* **Problem description**
Look through the data below for the line with "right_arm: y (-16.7" and the line with "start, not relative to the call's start", then output those two and all lines in between, exactly as written.

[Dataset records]
++++++++++++++++++++

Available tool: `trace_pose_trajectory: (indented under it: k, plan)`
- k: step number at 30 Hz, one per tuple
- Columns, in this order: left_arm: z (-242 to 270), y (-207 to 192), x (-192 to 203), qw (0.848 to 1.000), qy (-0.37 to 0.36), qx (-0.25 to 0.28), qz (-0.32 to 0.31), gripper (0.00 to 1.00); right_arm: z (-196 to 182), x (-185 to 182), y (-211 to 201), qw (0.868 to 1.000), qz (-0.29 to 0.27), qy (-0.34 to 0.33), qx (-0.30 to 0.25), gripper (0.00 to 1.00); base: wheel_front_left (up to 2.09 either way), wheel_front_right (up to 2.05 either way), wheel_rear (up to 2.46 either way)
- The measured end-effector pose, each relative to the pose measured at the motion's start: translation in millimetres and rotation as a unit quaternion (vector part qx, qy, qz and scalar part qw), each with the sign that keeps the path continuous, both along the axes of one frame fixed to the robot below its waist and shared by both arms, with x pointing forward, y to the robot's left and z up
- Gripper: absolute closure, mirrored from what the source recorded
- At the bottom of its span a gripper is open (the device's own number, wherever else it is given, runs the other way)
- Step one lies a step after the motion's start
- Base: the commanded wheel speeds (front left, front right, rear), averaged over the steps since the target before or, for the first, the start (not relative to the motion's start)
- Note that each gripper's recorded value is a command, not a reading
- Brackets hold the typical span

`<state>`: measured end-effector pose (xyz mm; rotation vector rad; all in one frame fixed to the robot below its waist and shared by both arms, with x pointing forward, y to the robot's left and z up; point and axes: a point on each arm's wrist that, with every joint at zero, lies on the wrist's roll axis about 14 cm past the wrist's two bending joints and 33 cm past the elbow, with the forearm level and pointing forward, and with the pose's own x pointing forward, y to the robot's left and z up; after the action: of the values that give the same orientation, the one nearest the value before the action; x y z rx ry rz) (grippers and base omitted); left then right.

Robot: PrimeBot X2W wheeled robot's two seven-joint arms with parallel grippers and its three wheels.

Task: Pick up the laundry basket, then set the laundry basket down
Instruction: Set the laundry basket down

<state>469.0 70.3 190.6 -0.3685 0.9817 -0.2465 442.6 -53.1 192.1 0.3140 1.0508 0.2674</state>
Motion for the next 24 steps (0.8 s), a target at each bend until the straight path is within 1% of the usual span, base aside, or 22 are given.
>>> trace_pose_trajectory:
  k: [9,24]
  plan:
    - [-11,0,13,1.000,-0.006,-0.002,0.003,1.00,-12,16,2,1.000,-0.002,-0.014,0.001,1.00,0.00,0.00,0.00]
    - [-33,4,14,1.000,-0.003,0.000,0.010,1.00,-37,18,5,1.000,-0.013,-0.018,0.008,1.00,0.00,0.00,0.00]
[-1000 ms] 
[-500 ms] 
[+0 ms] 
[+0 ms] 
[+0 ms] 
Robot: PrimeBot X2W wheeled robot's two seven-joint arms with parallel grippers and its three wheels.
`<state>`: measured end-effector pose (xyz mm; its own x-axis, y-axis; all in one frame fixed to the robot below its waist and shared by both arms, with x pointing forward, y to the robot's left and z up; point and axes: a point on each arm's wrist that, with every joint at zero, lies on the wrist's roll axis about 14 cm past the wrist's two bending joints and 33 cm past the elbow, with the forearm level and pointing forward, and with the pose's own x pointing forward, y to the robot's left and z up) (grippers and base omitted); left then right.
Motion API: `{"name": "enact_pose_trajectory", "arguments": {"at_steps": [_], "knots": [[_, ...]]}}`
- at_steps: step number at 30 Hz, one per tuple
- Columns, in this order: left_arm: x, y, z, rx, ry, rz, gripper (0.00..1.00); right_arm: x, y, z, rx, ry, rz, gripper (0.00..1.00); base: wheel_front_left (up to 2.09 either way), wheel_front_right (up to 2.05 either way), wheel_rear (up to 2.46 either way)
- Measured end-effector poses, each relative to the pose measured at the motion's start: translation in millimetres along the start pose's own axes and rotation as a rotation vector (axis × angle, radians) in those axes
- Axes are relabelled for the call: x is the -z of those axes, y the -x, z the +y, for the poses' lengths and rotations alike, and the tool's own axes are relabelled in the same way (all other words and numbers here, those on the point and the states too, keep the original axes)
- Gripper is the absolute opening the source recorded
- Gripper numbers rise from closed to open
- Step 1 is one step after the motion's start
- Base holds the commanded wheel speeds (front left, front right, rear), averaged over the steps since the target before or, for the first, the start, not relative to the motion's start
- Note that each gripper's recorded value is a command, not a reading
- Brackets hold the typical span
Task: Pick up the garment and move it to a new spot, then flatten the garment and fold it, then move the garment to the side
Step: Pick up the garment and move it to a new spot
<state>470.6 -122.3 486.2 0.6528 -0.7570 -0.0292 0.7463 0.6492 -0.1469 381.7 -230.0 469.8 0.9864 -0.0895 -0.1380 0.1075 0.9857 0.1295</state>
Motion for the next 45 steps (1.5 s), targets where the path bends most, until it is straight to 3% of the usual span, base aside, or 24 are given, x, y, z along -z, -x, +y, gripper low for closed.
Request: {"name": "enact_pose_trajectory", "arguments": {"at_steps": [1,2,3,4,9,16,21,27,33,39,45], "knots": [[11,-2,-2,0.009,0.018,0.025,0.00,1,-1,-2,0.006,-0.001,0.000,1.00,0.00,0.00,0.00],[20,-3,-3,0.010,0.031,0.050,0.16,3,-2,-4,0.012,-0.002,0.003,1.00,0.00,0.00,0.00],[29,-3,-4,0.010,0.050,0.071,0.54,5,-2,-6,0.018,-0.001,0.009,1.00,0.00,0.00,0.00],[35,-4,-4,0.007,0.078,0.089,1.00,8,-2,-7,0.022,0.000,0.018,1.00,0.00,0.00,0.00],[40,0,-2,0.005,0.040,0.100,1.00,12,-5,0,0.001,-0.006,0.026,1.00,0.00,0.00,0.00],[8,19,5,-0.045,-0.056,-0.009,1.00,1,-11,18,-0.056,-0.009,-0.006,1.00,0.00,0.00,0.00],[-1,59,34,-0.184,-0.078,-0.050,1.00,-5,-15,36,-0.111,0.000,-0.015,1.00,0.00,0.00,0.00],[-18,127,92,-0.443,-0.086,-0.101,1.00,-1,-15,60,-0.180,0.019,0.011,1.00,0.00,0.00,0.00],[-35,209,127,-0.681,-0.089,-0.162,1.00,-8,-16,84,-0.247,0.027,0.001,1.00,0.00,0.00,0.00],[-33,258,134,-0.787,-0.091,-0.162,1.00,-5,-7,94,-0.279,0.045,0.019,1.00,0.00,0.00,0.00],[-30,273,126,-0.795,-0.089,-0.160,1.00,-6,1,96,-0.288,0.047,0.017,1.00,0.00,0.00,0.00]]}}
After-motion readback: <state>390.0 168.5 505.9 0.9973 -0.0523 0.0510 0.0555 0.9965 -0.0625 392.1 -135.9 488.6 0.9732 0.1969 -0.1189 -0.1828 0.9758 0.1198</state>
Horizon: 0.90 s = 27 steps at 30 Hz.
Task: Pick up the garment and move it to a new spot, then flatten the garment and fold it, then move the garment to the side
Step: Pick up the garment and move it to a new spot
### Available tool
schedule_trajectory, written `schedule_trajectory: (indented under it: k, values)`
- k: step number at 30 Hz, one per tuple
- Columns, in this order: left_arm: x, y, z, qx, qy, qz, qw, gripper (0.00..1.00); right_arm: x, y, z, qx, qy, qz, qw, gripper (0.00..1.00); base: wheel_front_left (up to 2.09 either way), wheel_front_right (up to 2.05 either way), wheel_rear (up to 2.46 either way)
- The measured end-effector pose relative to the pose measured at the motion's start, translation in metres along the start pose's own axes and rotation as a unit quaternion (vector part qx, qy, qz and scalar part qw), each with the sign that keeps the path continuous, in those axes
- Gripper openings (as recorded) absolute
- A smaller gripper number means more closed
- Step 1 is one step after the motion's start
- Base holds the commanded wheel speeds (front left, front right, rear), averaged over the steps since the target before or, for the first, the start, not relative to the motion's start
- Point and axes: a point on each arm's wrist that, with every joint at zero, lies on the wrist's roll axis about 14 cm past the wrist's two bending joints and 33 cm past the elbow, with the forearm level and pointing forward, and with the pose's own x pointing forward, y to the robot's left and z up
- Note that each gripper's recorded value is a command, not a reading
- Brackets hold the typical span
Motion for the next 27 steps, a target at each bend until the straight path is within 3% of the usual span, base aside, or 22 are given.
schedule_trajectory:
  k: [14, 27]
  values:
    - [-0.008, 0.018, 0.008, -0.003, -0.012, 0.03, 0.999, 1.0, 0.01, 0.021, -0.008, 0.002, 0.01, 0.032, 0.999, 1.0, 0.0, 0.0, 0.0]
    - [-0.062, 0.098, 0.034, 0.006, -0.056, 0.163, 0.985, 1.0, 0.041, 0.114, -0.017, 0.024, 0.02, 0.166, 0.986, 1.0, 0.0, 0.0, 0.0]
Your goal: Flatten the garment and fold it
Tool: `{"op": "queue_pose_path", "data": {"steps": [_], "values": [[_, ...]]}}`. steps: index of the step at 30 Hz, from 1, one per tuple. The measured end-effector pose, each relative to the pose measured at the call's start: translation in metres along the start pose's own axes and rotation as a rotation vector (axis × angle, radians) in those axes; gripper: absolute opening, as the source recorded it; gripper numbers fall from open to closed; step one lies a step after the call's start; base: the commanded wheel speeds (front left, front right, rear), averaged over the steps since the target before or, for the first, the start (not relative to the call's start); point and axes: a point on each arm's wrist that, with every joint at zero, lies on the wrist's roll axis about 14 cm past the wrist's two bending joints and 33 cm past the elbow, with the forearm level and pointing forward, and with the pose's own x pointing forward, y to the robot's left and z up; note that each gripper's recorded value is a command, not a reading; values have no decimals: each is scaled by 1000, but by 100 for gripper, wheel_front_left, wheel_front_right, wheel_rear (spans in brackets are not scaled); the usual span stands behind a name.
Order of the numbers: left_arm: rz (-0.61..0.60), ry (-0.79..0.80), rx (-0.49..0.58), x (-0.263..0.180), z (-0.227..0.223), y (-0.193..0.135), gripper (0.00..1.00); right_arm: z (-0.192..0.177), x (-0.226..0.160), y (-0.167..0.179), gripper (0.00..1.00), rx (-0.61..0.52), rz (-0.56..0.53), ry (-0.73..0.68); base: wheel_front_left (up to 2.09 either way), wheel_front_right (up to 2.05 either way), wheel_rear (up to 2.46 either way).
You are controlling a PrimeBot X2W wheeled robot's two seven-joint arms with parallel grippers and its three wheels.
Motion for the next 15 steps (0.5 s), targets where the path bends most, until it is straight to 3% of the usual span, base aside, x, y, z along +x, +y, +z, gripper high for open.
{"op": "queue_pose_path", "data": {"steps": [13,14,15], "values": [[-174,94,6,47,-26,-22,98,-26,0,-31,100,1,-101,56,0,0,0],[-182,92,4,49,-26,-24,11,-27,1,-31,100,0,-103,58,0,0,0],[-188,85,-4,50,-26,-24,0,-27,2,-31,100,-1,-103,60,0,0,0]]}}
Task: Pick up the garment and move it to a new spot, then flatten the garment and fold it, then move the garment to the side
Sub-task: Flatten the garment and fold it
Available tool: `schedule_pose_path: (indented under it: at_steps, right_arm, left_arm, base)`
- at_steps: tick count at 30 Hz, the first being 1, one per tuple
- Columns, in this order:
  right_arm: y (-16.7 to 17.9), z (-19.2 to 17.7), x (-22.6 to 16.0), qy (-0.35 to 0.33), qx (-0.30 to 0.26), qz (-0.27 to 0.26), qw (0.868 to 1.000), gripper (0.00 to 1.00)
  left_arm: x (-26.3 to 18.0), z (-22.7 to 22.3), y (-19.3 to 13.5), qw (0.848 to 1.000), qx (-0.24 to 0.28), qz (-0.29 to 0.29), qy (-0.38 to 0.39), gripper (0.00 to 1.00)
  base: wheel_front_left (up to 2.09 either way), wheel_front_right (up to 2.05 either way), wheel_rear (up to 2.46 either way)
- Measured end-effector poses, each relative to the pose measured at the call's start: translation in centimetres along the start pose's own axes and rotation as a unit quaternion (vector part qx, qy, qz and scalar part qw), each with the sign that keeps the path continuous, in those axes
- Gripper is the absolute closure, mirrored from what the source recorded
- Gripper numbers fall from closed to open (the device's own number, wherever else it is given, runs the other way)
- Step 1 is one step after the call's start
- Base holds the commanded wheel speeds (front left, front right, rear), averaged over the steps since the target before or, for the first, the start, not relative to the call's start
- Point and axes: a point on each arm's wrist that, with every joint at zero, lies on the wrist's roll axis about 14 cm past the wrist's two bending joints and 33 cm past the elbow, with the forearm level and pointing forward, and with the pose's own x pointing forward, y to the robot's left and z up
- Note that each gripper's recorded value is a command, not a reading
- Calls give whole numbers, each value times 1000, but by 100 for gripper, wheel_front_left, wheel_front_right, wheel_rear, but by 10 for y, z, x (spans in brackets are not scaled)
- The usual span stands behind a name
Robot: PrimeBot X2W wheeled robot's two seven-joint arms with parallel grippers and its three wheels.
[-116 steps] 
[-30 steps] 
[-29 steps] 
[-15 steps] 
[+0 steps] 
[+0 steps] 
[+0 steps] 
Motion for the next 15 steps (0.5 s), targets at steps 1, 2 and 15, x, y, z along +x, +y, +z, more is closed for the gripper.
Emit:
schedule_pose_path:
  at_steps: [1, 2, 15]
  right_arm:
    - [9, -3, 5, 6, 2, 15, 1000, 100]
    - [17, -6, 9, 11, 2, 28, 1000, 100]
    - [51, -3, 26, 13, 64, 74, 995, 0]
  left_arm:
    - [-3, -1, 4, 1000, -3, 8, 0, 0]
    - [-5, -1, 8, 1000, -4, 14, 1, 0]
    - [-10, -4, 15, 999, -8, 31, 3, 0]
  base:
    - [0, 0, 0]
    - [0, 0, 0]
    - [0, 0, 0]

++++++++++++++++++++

* **Answer to this exercise**
  right_arm: y (-16.7 to 17.9), z (-19.2 to 17.7), x (-22.6 to 16.0), qy (-0.35 to 0.33), qx (-0.30 to 0.26), qz (-0.27 to 0.26), qw (0.868 to 1.000), gripper (0.00 to 1.00)
  left_arm: x (-26.3 to 18.0), z (-22.7 to 22.3), y (-19.3 to 13.5), qw (0.848 to 1.000), qx (-0.24 to 0.28), qz (-0.29 to 0.29), qy (-0.38 to 0.39), gripper (0.00 to 1.00)
  base: wheel_front_left (up to 2.09 either way), wheel_front_right (up to 2.05 either way), wheel_rear (up to 2.46 either way)
- Measured end-effector poses, each relative to the pose measured at the call's start: translation in centimetres along the start pose's own axes and rotation as a unit quaternion (vector part qx, qy, qz and scalar part qw), each with the sign that keeps the path continuous, in those axes
- Gripper is the absolute closure, mirrored from what the source recorded
- Gripper numbers fall from closed to open (the device's own number, wherever else it is given, runs the other way)
- Step 1 is one step after the call's start
- Base holds the commanded wheel speeds (front left, front right, rear), averaged over the steps since the target before or, for the first, the start, not relative to the call's start

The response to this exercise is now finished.